=== Begin Enclosure ===

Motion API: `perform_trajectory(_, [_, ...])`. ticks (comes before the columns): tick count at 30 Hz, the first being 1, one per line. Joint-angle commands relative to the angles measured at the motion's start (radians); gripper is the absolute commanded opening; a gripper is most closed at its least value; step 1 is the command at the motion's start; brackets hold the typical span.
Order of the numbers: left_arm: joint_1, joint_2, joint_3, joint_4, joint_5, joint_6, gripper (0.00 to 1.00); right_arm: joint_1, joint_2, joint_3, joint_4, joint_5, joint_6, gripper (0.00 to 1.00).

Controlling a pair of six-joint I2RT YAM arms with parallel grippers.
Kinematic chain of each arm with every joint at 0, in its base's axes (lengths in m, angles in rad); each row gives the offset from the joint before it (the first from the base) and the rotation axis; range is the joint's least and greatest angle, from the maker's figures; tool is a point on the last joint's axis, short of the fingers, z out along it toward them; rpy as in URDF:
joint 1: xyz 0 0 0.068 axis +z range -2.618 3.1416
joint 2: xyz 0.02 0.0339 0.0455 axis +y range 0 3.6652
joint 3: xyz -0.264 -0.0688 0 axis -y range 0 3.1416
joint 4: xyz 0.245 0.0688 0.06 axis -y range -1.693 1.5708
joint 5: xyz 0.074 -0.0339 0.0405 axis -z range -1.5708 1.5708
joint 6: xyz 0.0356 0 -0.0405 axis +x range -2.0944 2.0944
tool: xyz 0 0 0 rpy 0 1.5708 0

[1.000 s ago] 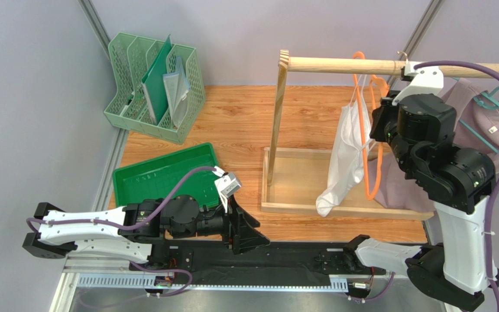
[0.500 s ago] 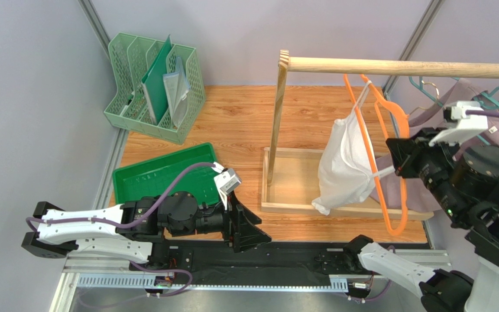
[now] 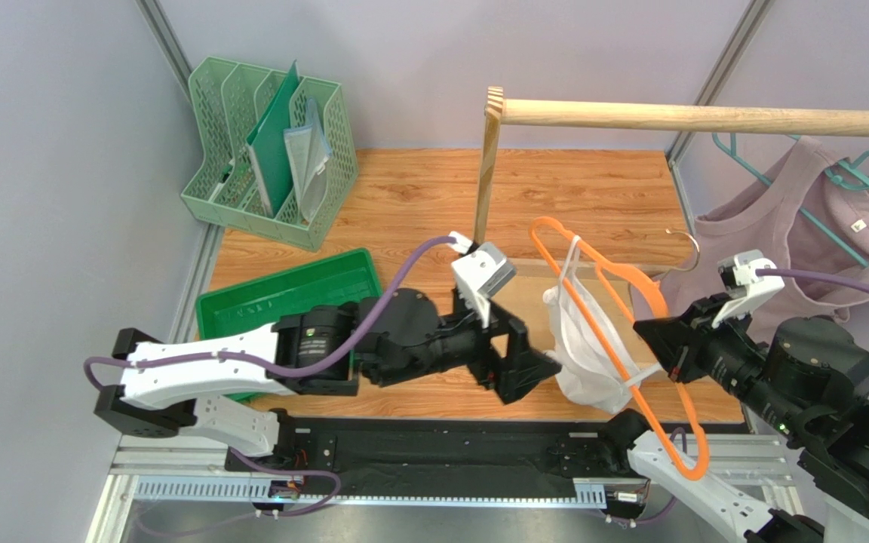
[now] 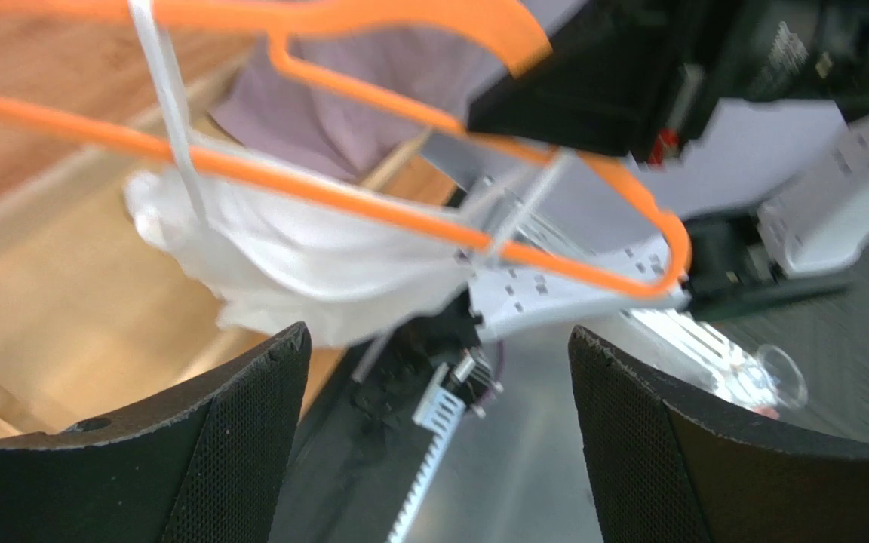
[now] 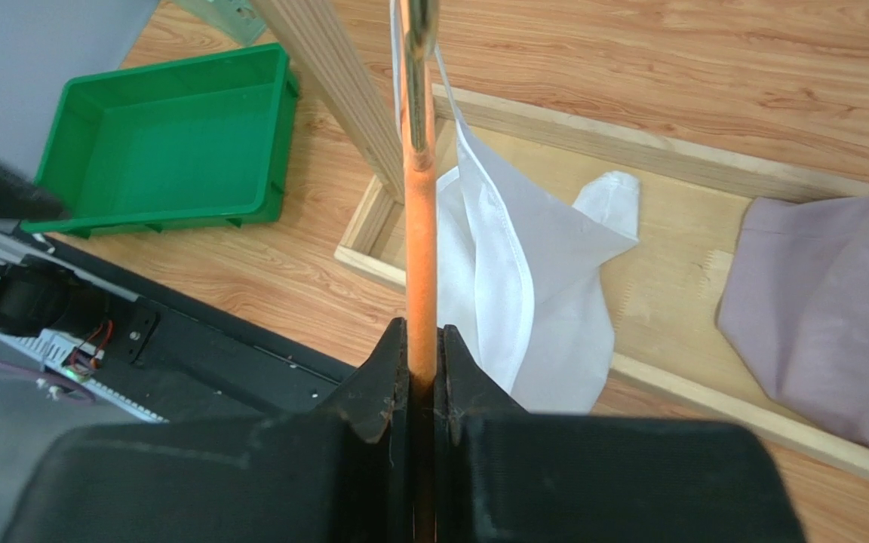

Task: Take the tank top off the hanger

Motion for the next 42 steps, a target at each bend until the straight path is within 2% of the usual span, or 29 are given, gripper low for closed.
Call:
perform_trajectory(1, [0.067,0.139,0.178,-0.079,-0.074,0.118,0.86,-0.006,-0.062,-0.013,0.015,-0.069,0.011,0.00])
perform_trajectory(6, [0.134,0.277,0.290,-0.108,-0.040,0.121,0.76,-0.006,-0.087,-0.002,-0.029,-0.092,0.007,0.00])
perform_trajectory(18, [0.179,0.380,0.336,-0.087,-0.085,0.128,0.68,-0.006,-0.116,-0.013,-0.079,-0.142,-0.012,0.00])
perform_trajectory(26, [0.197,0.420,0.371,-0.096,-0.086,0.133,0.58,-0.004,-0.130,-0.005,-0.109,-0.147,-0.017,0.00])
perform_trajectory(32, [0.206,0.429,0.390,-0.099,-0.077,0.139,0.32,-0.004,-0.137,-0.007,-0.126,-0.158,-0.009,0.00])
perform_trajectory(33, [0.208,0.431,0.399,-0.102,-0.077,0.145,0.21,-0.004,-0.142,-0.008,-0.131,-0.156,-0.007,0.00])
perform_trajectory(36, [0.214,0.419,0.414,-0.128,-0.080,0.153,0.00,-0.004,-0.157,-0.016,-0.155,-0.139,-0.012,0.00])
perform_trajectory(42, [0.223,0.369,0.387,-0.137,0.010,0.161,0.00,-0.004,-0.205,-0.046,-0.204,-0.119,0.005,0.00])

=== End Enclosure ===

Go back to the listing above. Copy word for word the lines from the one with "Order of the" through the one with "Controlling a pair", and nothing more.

Order of the numbers: left_arm: joint_1, joint_2, joint_3, joint_4, joint_5, joint_6, gripper (0.00 to 1.00); right_arm: joint_1, joint_2, joint_3, joint_4, joint_5, joint_6, gripper (0.00 to 1.00).

Controlling a pair of six-joint I2RT YAM arms with parallel grippers.

Work on the exercise is now concluded.